▶ _What needs to be done_: For this exercise, return all the data word for word, with images left out.

▶ _Raw data_:
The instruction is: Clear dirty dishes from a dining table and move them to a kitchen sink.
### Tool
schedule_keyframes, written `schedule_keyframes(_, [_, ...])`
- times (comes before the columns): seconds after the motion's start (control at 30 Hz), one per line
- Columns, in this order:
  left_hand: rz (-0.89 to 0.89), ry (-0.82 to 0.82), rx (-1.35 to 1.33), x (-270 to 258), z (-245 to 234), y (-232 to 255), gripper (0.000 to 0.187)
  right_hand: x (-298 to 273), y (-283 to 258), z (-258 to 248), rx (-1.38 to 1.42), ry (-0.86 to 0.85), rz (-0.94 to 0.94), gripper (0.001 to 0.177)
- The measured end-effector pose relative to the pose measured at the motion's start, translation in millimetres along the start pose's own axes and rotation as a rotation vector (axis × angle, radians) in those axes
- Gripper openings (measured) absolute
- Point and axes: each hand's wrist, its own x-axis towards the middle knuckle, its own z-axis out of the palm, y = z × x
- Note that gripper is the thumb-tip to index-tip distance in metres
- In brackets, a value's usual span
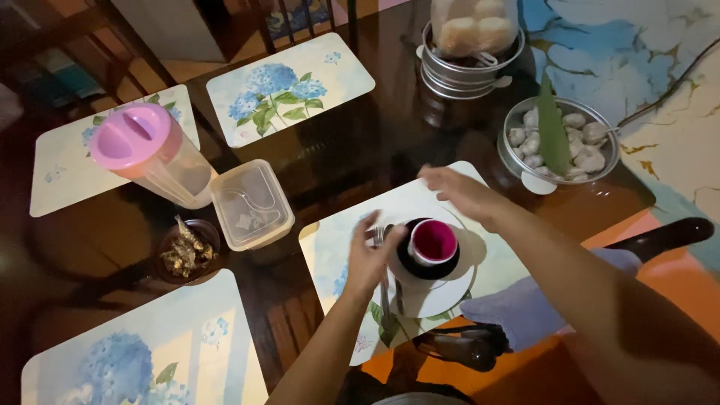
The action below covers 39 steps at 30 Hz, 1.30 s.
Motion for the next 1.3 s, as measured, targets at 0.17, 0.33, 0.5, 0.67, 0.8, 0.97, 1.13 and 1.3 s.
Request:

▶ _Output_:
The instruction is: Clear dirty dishes from a dining table and move them to a kitchen sink.
### Tool
schedule_keyframes, written `schedule_keyframes(_, [_, ...])`
- times (comes before the columns): seconds after the motion's start (control at 30 Hz), one per line
- Columns, in this order:
  left_hand: rz (-0.89 to 0.89), ry (-0.82 to 0.82), rx (-1.35 to 1.33), x (-270 to 258), z (-245 to 234), y (-232 to 255), gripper (0.000 to 0.187)
  right_hand: x (-298 to 273), y (-283 to 258), z (-258 to 248), rx (-1.38 to 1.42), ry (-0.86 to 0.85), rz (-0.94 to 0.94), gripper (0.001 to 0.177)
- The measured end-effector pose relative to the pose measured at the motion's start, translation in millimetres along the start pose's own axes and rotation as a rotation vector (axis × angle, radians) in those axes
- Gripper openings (measured) absolute
- Point and axes: each hand's wrist, its own x-axis towards the middle knuckle, its own z-axis out of the palm, y = z × x
- Note that gripper is the thumb-tip to index-tip distance in metres
- In brackets, a value's usual span
The action below covers 39 steps at 30 Hz, 1.30 s.
Motion for the next 1.3 s, as measured, targets at 0.17, 0.33, 0.5, 0.67, 0.8, 0.97, 1.13 and 1.3 s.
Request:

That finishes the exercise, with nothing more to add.